Taxi No. 9211
- Director
- Milan Luthria
- Studio
- Entertainment One
- Release Date
- 23 February 2006
- Running Time
- 116 min
- Language
- Hindi
- Country
- India
- Budget
- ₹10.00 Cr
- Box Office
- ₹32.17 Cr
Review
Taxi No. 9211 attempts to weave a moral fable into a revenge thriller, and while the underlying premise—a man's descent through deception and a wealthy boy's education through loss—carries genuine thematic weight, the execution tilts dangerously toward melodrama. The film's central conflict between Raghav and Jai has potential: one man hiding his true identity out of shame, the other discovering that privilege has insulated him from reality. However, the narrative escalates into increasingly implausible territory, with the protagonists' feud spiraling into cartoonish violence and property disputes that strain credibility. The wife's departure feels earned, even necessary, yet the film doesn't quite know whether it wants to be a character study or an action-revenge saga, and this tonal confusion undermines both.
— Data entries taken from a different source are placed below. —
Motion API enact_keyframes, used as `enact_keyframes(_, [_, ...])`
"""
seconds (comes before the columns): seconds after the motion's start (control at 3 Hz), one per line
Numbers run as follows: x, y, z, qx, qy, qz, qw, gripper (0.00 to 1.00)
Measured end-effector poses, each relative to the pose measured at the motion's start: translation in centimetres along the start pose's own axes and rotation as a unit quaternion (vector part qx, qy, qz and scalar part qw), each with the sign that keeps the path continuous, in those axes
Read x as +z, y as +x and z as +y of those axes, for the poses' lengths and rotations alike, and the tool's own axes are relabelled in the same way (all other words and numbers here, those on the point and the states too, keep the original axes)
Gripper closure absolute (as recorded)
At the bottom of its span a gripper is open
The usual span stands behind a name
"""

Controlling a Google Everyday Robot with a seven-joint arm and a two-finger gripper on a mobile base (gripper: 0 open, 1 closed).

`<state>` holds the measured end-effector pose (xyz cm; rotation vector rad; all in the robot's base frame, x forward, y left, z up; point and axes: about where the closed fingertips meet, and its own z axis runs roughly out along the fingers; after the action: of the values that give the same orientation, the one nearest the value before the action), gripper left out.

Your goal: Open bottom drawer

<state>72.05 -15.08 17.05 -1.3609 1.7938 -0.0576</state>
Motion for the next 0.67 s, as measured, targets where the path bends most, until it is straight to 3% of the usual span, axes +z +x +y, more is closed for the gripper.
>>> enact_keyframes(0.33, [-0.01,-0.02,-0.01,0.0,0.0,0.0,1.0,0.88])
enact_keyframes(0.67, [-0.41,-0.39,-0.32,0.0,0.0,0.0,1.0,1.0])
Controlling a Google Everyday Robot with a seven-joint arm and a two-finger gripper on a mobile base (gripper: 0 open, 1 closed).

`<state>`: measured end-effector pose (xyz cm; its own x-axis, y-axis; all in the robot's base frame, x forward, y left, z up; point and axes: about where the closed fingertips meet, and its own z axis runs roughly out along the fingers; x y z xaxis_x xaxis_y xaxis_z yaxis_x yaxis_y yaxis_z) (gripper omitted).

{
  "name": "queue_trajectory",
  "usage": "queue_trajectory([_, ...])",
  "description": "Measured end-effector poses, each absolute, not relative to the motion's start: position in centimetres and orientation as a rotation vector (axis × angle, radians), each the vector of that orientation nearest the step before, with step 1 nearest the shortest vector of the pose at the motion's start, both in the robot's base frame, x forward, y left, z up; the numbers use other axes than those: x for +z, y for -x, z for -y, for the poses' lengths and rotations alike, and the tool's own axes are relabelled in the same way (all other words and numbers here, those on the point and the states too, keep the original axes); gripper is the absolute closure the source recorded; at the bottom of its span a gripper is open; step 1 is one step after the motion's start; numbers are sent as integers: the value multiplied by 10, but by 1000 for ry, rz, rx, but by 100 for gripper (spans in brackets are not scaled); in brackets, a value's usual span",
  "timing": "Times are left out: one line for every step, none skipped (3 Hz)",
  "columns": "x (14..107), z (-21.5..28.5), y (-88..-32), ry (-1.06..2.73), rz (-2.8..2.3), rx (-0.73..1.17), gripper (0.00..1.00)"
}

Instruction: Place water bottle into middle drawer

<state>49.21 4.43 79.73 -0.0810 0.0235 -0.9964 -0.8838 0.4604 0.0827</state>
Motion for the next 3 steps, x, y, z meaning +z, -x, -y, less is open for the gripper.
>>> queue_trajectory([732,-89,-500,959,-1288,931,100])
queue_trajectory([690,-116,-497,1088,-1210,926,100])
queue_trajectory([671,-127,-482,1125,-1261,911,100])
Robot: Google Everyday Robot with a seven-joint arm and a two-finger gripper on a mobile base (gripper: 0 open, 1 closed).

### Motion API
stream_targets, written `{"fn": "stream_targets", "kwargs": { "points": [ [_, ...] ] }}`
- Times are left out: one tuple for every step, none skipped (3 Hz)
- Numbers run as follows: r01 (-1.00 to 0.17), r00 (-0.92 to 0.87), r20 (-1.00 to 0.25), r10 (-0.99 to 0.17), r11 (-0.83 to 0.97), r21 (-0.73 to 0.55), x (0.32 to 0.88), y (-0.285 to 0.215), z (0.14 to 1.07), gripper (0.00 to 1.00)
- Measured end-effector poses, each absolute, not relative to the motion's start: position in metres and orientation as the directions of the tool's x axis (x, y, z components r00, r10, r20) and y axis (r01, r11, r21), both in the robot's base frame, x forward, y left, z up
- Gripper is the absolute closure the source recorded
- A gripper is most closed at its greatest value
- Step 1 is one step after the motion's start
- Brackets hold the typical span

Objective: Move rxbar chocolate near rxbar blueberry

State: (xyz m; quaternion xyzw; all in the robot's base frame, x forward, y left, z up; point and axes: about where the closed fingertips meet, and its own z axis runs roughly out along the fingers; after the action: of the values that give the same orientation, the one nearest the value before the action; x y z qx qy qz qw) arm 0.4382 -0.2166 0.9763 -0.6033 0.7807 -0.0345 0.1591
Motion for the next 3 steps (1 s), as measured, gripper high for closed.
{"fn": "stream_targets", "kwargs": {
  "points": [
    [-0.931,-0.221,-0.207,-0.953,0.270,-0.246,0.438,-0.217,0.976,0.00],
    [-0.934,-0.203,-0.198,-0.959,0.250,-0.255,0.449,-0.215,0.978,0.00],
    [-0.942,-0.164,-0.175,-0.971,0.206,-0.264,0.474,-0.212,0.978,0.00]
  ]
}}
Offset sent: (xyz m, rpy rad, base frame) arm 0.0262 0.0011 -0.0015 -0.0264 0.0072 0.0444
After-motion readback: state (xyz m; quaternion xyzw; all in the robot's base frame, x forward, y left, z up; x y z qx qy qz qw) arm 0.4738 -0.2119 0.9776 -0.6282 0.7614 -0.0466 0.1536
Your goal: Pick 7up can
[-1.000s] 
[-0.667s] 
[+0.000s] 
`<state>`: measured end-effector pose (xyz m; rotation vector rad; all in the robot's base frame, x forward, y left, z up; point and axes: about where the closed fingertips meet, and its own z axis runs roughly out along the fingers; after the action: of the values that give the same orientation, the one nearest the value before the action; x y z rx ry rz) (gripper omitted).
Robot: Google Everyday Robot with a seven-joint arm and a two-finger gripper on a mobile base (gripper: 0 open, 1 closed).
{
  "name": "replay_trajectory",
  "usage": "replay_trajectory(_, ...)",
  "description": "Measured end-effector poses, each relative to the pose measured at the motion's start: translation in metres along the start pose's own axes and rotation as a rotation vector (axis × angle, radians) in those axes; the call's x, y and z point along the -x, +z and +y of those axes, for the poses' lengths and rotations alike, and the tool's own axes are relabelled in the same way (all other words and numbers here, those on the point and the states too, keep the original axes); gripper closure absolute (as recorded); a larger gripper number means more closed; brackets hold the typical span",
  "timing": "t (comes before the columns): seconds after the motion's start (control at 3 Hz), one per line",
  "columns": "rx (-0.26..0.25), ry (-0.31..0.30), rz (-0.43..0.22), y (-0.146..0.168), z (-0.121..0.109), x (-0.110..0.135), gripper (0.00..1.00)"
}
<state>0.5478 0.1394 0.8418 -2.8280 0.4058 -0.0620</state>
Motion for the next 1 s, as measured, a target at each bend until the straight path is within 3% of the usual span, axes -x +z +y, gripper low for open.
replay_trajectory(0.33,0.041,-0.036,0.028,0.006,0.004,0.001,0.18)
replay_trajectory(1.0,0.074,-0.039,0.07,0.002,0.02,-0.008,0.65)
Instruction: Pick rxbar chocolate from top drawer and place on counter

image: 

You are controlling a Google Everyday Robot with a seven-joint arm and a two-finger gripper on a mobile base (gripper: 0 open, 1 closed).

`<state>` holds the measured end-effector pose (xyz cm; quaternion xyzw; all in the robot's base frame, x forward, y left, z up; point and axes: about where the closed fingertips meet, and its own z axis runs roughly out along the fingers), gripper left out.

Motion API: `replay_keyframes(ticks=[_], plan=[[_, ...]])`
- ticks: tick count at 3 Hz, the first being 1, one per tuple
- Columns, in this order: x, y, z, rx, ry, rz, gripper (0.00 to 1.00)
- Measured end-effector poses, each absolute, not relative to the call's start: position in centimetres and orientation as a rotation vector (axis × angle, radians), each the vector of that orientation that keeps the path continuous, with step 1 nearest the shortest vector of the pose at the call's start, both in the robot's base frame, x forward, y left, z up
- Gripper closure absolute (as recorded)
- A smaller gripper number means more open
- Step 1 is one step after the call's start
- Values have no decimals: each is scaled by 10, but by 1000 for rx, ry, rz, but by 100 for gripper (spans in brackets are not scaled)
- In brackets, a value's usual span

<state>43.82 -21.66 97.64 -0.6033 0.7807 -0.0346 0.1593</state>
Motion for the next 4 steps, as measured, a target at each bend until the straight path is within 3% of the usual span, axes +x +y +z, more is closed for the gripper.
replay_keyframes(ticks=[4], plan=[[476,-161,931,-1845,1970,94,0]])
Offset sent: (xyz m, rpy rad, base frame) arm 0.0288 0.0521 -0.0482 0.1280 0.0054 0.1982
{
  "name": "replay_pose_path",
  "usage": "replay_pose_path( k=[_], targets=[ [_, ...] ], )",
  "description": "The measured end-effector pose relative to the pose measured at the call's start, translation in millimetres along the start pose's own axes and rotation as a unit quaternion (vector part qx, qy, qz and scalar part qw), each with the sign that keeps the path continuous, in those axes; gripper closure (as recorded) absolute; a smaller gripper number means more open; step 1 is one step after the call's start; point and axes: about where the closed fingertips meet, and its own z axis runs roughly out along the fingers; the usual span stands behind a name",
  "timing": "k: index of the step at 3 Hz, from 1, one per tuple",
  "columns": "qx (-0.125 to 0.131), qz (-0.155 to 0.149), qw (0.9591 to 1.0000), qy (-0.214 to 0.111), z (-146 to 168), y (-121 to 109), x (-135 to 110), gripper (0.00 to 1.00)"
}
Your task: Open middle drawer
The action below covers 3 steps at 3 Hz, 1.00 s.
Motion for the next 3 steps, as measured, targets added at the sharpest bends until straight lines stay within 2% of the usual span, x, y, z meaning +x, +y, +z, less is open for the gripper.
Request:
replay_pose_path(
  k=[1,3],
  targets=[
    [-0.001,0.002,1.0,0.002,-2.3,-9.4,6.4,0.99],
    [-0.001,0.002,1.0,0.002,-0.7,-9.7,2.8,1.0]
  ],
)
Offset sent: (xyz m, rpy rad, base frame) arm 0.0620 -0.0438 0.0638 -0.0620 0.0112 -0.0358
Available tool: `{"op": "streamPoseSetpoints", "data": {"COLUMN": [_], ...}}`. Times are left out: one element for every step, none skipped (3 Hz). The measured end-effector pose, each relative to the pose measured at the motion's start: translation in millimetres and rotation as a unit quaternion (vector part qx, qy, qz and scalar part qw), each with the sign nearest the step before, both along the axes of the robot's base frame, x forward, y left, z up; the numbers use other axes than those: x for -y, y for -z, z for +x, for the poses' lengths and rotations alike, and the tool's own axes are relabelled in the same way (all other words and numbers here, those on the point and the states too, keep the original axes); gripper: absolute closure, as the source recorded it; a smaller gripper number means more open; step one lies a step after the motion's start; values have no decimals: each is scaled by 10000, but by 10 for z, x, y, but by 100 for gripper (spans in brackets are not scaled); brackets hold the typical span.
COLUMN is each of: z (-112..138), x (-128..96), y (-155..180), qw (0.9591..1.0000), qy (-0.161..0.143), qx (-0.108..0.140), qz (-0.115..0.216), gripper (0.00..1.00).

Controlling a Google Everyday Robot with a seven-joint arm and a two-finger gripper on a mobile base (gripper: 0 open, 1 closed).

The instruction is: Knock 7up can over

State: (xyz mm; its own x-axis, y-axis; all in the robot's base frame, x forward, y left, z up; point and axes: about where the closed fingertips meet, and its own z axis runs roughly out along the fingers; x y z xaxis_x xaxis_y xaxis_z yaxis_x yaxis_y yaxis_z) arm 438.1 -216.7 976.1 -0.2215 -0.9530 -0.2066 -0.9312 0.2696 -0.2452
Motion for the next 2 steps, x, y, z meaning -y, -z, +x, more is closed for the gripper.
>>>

What works is the film's refusal to paint either character as wholly villainous. Raghav's initial deception stems from social anxiety rather than malice, and Jai's transformation—arriving at wisdom only after losing everything—suggests the director understands that growth requires genuine consequence. The performances likely carry much of this nuance, and the car chase sequences appear competently mounted. What doesn't work is the contrivance of the climax: a destroyed will pasted across apartment walls feels more symbolic than organic, a heavy-handed way to strip Jai of everything at once. The film needed subtler storytelling to justify its runtime and justify asking
Storyline
So there's this taxi driver named Raghav who's been keeping a huge secret from his wife—he tells her he sells insurance when he actually drives a cab for a living. One day he picks up this rich kid named Jai whose father just passed away, and during the ride they get into an accident. Jai bolts from the scene but accidentally leaves behind a key to his dad's vault, and instead of being a decent person about it, Raghav decides to keep it hidden from him.
Things get pretty messy when Jai shows up at Raghav's house looking for the key and ends up revealing to his wife what her husband really does for work. She gets understandably upset and takes their kid and leaves him. From that point on, both guys are basically at war with each other—they're fighting over property and revenge, and things escalate to the point where they're trying to harm each other and even going after Jai's girlfriend. There's this intense car chase and fight between them, but neither one manages to actually take the other out.
Eventually Jai finds out that his father's will has been destroyed and pasted all over his apartment walls, which totally crushes him. His friends abandon him, his girlfriend dumps him, and he realizes that all those people were only around because of his money. By losing everything, Jai finally starts to understand what really matters in life and begins to grow as a person.